Some of them have seen things and heard things and feel the whole business should just be left alone.”
“I don’t really know what to think,” Tim Henson tells me. “I know something happened, but I’ve never really seen anything myself. I’ve talked to a lot of people who say they have. A friend of mine was fishing down in front of the cave and swears he saw a figure, a human figure, that just disappeared. And people say they see lights around that property. But I’m particular about finding an explanation for things I see and hear. And so far I’ve always been able to find an explanation that satisfies me.”

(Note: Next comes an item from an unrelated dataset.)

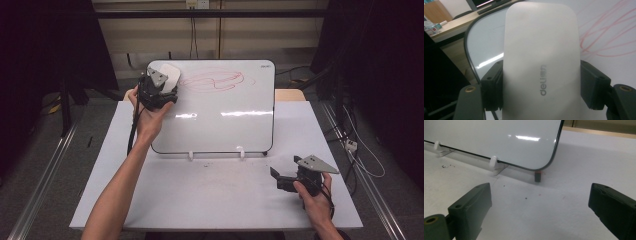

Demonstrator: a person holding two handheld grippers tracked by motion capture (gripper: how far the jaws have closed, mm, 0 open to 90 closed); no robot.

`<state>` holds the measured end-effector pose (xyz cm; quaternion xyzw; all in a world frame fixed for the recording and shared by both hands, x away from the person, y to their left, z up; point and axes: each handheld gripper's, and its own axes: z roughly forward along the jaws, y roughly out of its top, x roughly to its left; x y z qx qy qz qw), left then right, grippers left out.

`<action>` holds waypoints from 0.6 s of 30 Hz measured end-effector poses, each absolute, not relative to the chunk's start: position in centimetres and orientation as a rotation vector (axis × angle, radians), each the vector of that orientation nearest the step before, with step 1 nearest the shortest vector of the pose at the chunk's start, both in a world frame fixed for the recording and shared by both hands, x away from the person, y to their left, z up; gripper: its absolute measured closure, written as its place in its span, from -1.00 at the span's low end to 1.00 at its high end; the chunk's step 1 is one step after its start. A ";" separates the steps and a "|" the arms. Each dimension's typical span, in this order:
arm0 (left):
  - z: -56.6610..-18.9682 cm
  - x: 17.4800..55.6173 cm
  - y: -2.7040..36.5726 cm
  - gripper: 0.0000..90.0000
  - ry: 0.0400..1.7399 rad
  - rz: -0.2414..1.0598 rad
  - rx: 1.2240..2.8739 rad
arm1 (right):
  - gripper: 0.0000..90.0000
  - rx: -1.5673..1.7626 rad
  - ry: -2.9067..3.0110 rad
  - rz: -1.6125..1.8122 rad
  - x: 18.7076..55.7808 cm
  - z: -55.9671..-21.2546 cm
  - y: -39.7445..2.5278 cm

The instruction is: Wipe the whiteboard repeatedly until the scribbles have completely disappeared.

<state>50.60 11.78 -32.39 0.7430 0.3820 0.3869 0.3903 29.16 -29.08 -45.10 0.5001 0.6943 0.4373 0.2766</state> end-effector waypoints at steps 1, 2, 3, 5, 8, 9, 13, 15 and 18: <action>-32.6 50.5 11.6 -0.31 0.965 0.983 1.892 | -0.89 1.344 1.867 1.174 29.2 -45.1 -29.0; -32.8 50.4 11.5 -0.31 0.958 0.989 1.896 | -0.89 1.339 1.874 1.173 29.2 -45.1 -28.9; -32.9 50.3 11.3 -0.31 0.955 0.988 1.900 | -0.89 1.339 1.874 1.173 29.2 -45.1 -28.9; -33.2 50.0 11.1 -0.31 0.949 0.986 1.910 | -0.89 1.336 1.872 1.173 29.1 -45.1 -28.9; -33.6 49.5 10.8 -0.31 0.935 0.985 1.923 | -0.89 1.339 1.869 1.172 29.1 -45.1 -28.9; -33.8 49.4 10.6 -0.31 0.926 0.984 1.928 | -0.89 1.340 1.869 1.173 29.1 -45.1 -28.9; -34.7 48.6 10.1 -0.31 0.899 0.982 1.949 | -0.89 1.337 1.870 1.171 29.1 -45.1 -28.9; -34.9 48.3 9.9 -0.31 0.886 0.989 1.955 | -0.89 1.335 1.874 1.172 29.1 -45.1 -28.8; -34.7 48.3 10.1 -0.31 0.882 0.973 1.964 | -0.89 1.335 1.874 1.172 29.1 -45.1 -28.8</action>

Henson’s the superintendent of the water department in Adams, but he’s also the town’s unofficial historian, a walking encyclopedia on the Bell family and their troubles, who can quote courthouse records and church rolls from the nineteenth century without having to look them up. He’s the man that people come looking for when they’re doing a book or a documentary about the Bell Witch. Most recently, he spent some time being interviewed for the Learning Channel. Henson comes across as a shrewd and intelligent man, and his take on the legend makes as much sense as any other I’ve heard
“It doesn’t matter to me if it’s true or not,” he says. “I guess something happened. There’s about forty books now about it, and you don’t write forty books about nothing. There’s been three in the last year or so, and just the other day a fellow gave me a piece on the witch from an old 1968 Playboy. But I keep an open mind on all that. What I’m interested in is the story and the history, the Bells themselves and the way they interacted with their neighbors. There was a bunch of students down at Mississippi State University who tried to prove it was all a hoax, that Joshua Gardner hoaxed the whole county just to marry Betsy. But it’s hard to say.”